Another issue driving me to look for another place to live in this marvelous and sometimes confusing country is that Guanajuato is a filthy place. I so hate to say this and know I am going to get such hate mail, but it cannot change the truth. Guanajuatenses seem to have a different philosophy about what constitutes a dirty street and what to do with their trash. I’ve seen people of all ages and classes trash their city. I’ve seen what looks to be educated and well-heeled Mexicans in this town who think nothing of dashing a piece of trash to the ground when a trash receptacle is no more than a few feet away. This is particularly true in the river in the part of town where I live. It is positively horrific. It is as though the river is seen as the city’s dump.

Not all of Mexico is like this.

And, this fact so rattles my cage that I sometimes feel I could scream. Recently we’ve been on a whirlwind tour of other cities in the country. What we’ve been learning and observing has been outstandingly profound. We have been wondering if all of Mexico is like Guanajuato, so we’ve been on a quest to find out.

We’ve found both large and small cities that seem to be able to get this trash thing down to a science. We visited the cities of Dolores Hidalgo, San Luis Potosi, and Saltillo that were by comparison pristine and clean. We walked and walked looking for something to rival the filth in which we live in Guanajuato and could not find it. We not only walked through the central plazas but into the barrios (neighborhoods) and found streets clean, neat, and tidy. It can’t be the size of Guanajuato that is the problem.

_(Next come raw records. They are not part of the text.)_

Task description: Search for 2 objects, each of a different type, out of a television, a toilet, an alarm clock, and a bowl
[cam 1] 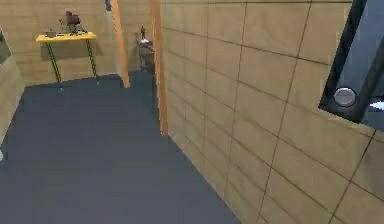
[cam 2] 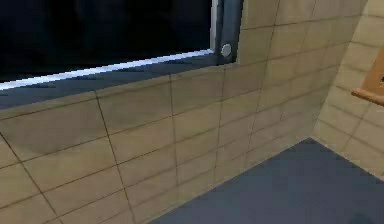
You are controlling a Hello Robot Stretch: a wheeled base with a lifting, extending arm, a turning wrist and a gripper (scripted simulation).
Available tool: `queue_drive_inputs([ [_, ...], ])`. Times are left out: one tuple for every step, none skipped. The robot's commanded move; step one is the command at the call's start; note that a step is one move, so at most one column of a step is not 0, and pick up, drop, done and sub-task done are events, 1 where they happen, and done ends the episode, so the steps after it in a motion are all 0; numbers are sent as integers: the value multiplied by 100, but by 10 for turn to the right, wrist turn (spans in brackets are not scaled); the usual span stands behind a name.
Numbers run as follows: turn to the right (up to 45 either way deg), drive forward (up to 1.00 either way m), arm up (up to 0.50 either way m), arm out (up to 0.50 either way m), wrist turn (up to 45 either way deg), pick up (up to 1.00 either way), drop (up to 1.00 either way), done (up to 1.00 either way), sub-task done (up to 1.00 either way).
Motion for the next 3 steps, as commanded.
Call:
queue_drive_inputs([
  [450,0,0,0,0,0,0,0,0],
  [240,0,0,0,0,0,0,0,0],
  [0,0,0,0,0,0,0,0,100],
])
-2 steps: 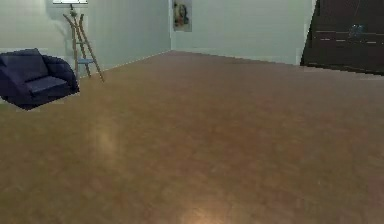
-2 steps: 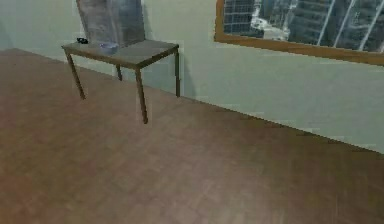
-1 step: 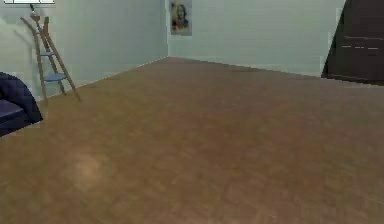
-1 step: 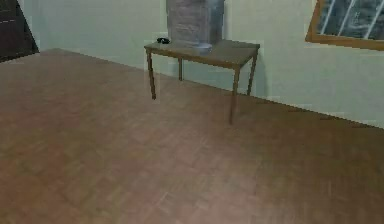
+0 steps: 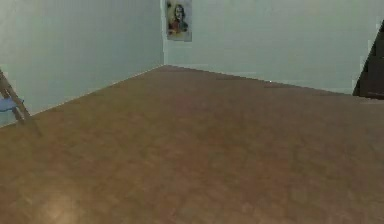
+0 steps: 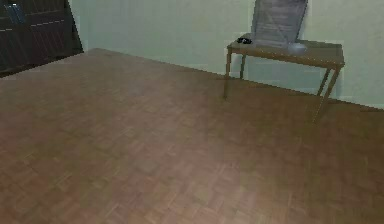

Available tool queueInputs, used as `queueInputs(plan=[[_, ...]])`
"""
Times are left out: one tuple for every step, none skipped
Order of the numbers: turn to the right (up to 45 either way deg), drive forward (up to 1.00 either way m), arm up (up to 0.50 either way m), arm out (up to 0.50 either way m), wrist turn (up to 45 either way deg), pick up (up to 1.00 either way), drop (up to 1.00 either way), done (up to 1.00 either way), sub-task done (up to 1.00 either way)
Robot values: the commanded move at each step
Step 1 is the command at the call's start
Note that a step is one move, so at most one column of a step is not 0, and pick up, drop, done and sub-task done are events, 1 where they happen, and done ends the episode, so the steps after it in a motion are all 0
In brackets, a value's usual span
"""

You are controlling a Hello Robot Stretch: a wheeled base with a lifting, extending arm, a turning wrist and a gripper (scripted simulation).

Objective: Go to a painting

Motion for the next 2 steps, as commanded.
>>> queueInputs(plan=[[0.0, 1.0, 0.0, 0.0, 0.0, 0.0, 0.0, 0.0, 0.0], [0.0, 1.0, 0.0, 0.0, 0.0, 0.0, 0.0, 0.0, 0.0]])
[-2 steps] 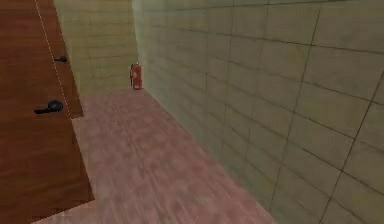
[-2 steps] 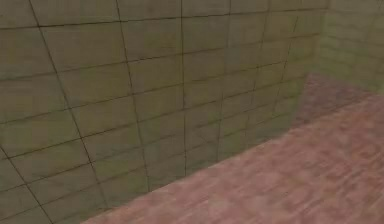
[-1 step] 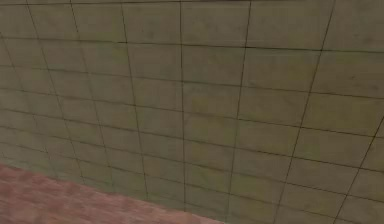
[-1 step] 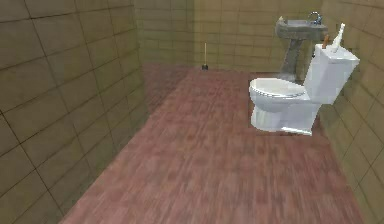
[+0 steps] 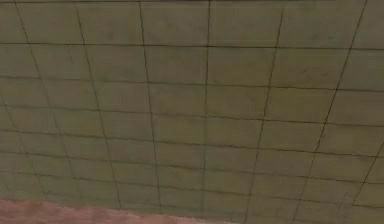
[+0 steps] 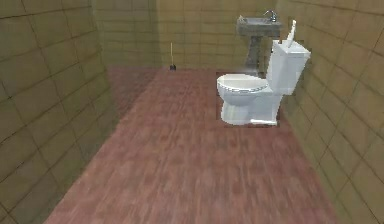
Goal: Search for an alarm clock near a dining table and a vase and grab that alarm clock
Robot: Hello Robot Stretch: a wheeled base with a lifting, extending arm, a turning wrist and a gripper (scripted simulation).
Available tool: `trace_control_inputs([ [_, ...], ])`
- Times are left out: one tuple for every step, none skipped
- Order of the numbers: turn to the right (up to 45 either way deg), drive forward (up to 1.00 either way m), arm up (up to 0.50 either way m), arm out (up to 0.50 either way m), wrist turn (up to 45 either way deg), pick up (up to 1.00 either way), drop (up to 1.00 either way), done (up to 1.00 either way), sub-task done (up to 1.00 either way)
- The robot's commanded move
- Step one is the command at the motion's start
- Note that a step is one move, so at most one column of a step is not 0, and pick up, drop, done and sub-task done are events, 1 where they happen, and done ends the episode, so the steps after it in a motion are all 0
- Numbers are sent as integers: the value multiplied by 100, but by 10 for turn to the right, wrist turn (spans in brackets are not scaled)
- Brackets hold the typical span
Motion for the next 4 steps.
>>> trace_control_inputs([
  [0, 20, 0, 0, 0, 0, 0, 0, 0],
  [450, 0, 0, 0, 0, 0, 0, 0, 0],
  [450, 0, 0, 0, 0, 0, 0, 0, 0],
  [0, 100, 0, 0, 0, 0, 0, 0, 0],
])
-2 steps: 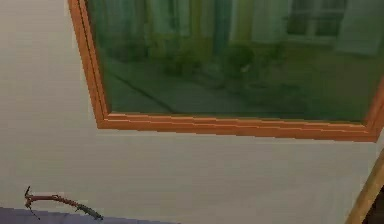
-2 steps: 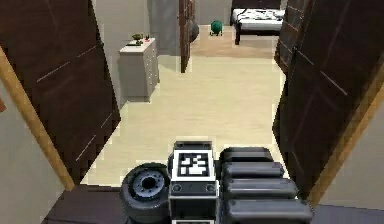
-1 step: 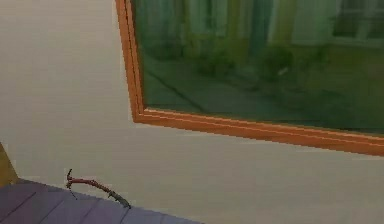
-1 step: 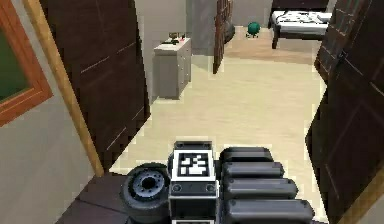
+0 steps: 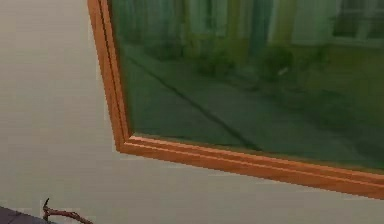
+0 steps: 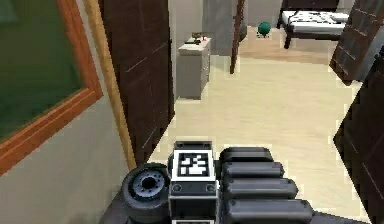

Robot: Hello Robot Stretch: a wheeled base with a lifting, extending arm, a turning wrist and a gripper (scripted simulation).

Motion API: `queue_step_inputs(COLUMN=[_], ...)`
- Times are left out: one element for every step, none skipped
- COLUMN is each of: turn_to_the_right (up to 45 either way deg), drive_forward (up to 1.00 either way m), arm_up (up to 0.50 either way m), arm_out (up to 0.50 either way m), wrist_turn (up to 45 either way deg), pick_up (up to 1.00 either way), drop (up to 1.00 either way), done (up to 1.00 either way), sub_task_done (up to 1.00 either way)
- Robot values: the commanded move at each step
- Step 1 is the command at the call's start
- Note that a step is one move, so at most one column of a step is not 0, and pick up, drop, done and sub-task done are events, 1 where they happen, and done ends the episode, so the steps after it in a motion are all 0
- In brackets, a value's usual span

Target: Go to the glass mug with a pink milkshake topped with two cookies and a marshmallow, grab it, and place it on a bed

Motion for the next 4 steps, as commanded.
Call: queue_step_inputs(turn_to_the_right=[-30.0,0.0,-45.0,-15.0], drive_forward=[0.0,0.6,0.0,0.0], arm_up=[0.0,0.0,0.0,0.0], arm_out=[0.0,0.0,0.0,0.0], wrist_turn=[0.0,0.0,0.0,0.0], pick_up=[0.0,0.0,0.0,0.0], drop=[0.0,0.0,0.0,0.0], done=[0.0,0.0,0.0,0.0], sub_task_done=[0.0,0.0,0.0,0.0])
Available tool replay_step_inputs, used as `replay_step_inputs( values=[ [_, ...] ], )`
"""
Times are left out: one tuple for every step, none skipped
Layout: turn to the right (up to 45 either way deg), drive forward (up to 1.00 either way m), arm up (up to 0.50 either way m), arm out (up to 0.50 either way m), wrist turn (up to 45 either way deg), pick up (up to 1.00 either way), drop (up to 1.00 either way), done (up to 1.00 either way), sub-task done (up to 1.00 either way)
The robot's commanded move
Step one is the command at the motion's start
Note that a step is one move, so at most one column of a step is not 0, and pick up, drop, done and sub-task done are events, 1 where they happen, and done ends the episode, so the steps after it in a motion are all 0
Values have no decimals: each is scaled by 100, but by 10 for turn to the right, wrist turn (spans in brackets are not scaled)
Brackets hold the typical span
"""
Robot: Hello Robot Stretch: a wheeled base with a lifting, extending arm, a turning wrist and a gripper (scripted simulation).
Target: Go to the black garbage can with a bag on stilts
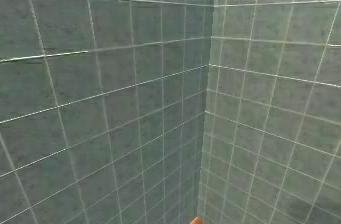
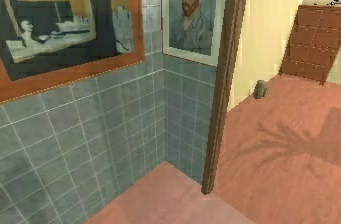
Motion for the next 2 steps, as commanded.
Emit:
replay_step_inputs(
  values=[
    [0, 20, 0, 0, 0, 0, 0, 0, 0],
    [450, 0, 0, 0, 0, 0, 0, 0, 0]
  ],
)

Dolores Hidalgo is a much smaller town than Guanajuato and it was clean. We even found the river to check it out. I figured that if there were any indication of how the inhabitants lived with their trash, the river would be a good indication. By comparison it was clean, clean, clean! We saw one tire in Dolores Hidalgo’s river and that was it. The cities of San Luis Potosi and Saltillo are both larger and more industrial than Guanajuato and the streets were neat and clean.

If these cities can keep their towns clean, why can’t Guanajuato? We also visited the towns of Ciudad Victoria and Reynosa, which were dumps. Guanajuato is not as trashed as these border towns but the trash is very prominently evidenced everywhere you go in this city.

What we did not see in these other towns was trash stuffed in window sills behind the bars on the windows, in cracks and holes in buildings, under benches, whole meals of God only knows what left on a ledge, blowing plastic bags and newspapers, cigarette butts everywhere, cups and glasses of this or that stuffed in the knots of a tree, and don’t forget the beer bottles and vomit slicks from last night’s boozing. Nor did we see people dashing anything to the ground in the cities we visited. We saw immaculate cities that evidenced an entirely different philosophy in the minds of the locals.

Think about it: Just what must go on in the minds of the people of a city in which trash is so prominent that it can only mean the majority of the city’s inhabitants are trashing the place? I mean, really!

An expat friend, who has lived in Guanajuato since 1971, told me that in these other cities the cops actually enforce the littering laws. In Guanajuato, it is such a tightly knit place that everyone not only knows one another but also is more or less related to one another. Police see their cousins littering and may castigate them but they never issue a ticket for the offense of helping to destroy the environment.

Car traffic in these cites was also highly tolerable. I have only to guess that the city’s topography has more to do with it than the amount of car owners. These cities were laid out in grids, unlike Guanajuato, allowing the car exhaust to more easily escape. The streets were not as narrow with towering buildings trapping the gas fumes. Also, we did not hear the car horn honking rages that you will hear in a virtual concert of car-cacophony in Guanajuato.

If the other cities can do it, so can Guanajuato.